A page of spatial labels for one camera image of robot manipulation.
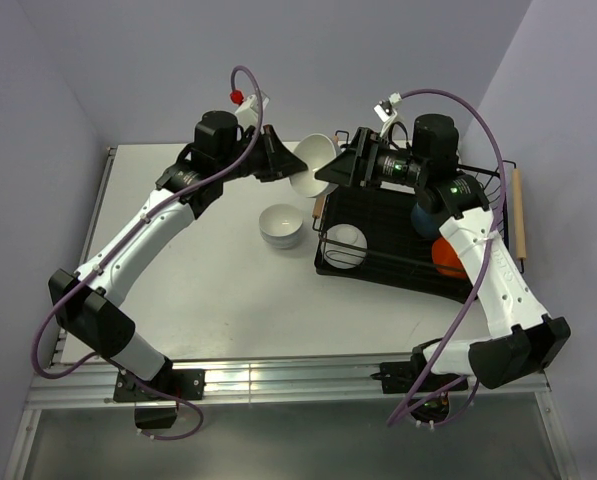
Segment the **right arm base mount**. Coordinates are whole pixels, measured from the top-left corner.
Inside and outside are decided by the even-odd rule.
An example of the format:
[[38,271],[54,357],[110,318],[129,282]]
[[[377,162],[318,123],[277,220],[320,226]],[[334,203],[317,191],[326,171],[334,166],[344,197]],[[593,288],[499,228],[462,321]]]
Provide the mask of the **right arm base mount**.
[[[381,383],[383,394],[391,395],[407,393],[417,376],[418,370],[412,361],[399,361],[380,363],[379,370],[373,373],[371,378]],[[458,378],[459,376],[455,374],[436,375],[430,373],[423,381],[419,392],[422,394],[432,393]],[[411,416],[415,420],[428,423],[429,421],[446,420],[449,413],[449,393],[445,392],[414,409]]]

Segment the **blue ceramic bowl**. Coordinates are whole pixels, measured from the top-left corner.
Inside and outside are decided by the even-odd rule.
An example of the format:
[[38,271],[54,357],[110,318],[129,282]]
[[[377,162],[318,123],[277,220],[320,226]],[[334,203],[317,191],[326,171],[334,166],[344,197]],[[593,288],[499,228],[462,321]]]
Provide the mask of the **blue ceramic bowl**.
[[410,221],[414,231],[423,239],[435,241],[441,237],[436,221],[418,203],[412,208]]

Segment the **single white bowl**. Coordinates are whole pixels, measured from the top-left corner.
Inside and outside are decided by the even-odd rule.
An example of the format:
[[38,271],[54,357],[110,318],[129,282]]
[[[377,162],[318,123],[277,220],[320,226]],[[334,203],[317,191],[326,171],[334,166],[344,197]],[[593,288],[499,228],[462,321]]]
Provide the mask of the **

* Exercise directions:
Each record needs to be reproduced exactly, and no image should be carried over.

* Response to this task:
A page of spatial labels for one camera image of robot manipulation.
Segment the **right arm base mount**. Coordinates are whole pixels, measured from the top-left corner.
Inside and outside are decided by the even-odd rule.
An example of the format:
[[38,271],[54,357],[110,318],[129,282]]
[[[377,162],[318,123],[277,220],[320,226]],[[334,203],[317,191],[326,171],[334,166],[344,197]],[[593,288],[499,228],[462,321]]]
Provide the mask of the **right arm base mount**.
[[[381,383],[383,394],[391,395],[407,393],[417,376],[418,370],[412,361],[399,361],[380,363],[379,370],[373,373],[371,378]],[[458,378],[459,376],[455,374],[436,375],[430,373],[423,381],[419,392],[422,394],[432,393]],[[411,416],[415,420],[428,423],[429,421],[446,420],[449,413],[449,393],[445,392],[414,409]]]

Segment the **blue ceramic bowl**. Coordinates are whole pixels, measured from the top-left corner.
Inside and outside are decided by the even-odd rule.
An example of the format:
[[38,271],[54,357],[110,318],[129,282]]
[[[377,162],[318,123],[277,220],[320,226]],[[334,203],[317,191],[326,171],[334,166],[344,197]],[[593,288],[499,228],[462,321]]]
Provide the mask of the **blue ceramic bowl**.
[[410,221],[414,231],[423,239],[435,241],[441,237],[436,221],[418,203],[412,208]]

Segment the **single white bowl**. Coordinates are whole pixels, measured from the top-left corner.
Inside and outside are decided by the even-odd rule.
An example of the format:
[[38,271],[54,357],[110,318],[129,282]]
[[[377,162],[318,123],[277,220],[320,226]],[[334,203],[317,191],[326,171],[334,166],[344,197]],[[593,288],[499,228],[462,321]]]
Provide the mask of the **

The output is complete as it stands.